> Task
Produce word for word the lines of the data below running from the one that has "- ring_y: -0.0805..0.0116" to the one that has "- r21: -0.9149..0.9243", inclusive, and no others.

> Supplied material
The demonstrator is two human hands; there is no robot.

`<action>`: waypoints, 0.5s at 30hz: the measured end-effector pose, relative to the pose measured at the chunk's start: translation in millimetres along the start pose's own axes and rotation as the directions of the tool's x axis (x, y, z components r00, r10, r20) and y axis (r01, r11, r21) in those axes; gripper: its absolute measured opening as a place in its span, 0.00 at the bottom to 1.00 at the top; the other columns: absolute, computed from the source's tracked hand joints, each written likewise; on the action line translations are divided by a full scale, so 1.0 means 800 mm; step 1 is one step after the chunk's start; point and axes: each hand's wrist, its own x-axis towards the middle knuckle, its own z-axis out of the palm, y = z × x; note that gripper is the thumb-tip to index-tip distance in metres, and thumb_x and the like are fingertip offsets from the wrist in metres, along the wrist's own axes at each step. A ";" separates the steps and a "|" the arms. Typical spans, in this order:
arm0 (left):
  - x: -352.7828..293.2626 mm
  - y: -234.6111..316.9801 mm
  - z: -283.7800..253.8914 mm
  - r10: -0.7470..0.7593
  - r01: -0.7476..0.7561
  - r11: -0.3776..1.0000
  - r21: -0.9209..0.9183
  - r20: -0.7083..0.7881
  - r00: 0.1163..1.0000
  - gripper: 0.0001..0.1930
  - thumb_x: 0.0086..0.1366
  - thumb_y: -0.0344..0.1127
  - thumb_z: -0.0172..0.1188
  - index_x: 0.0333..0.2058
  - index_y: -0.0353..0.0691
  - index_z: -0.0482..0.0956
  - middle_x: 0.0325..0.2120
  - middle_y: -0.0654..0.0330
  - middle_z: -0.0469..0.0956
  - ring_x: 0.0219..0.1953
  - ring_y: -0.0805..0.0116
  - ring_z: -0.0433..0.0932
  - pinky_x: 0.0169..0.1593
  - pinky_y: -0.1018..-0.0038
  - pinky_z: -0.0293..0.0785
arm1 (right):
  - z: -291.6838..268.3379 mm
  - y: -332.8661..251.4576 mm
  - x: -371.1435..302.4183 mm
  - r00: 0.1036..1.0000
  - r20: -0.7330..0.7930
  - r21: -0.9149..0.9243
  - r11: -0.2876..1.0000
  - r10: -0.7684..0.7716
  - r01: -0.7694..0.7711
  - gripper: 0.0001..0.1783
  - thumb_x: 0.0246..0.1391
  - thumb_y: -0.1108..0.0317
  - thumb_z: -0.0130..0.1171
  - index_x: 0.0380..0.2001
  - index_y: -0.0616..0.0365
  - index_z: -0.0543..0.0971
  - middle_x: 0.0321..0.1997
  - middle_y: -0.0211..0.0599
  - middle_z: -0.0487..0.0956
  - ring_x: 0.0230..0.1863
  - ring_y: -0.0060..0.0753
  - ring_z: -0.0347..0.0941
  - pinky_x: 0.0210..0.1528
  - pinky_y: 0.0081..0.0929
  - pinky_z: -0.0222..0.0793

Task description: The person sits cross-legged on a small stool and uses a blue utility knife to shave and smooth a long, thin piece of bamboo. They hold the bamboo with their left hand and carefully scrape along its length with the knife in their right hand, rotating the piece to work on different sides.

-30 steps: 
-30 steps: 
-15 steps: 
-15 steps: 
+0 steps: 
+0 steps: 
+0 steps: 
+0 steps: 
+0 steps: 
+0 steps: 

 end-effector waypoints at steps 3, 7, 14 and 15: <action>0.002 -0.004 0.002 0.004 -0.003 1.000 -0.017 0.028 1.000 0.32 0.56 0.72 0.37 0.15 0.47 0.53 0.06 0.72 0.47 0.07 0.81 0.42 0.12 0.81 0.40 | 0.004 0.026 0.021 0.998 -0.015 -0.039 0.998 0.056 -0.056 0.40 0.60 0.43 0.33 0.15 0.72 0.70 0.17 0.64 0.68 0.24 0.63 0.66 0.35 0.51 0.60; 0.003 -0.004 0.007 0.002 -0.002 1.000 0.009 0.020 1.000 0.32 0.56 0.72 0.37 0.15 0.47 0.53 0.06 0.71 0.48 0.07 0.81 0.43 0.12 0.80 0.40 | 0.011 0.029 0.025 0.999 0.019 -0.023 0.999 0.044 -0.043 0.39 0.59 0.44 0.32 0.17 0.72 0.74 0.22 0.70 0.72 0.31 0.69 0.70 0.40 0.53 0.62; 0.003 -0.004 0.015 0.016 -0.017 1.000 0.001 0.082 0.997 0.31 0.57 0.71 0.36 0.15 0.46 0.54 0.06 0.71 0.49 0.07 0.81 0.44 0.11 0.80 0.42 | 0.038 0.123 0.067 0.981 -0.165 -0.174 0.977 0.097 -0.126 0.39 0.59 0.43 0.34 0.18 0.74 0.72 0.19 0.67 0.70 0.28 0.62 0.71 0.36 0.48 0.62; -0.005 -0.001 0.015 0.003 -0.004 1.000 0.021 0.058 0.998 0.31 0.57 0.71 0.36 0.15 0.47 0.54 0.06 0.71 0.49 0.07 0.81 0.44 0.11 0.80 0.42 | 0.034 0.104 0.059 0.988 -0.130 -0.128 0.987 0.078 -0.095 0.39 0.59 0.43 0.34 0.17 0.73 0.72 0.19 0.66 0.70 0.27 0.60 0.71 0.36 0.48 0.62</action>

> Your solution
  - ring_y: -0.0805..0.0116
  - ring_z: -0.0433..0.0932
  - pinky_x: 0.0169..0.1593
  - pinky_y: -0.1018..-0.0038
  - pinky_z: -0.0293..0.0785
arm1 (right):
  - z: -291.6838..268.3379 mm
  - y: -332.8661..251.4576 mm
  - x: -371.1435..302.4183 mm
  - r00: 0.1036..1.0000
  - r20: -0.7330..0.7930
  - r21: -0.9149..0.9243

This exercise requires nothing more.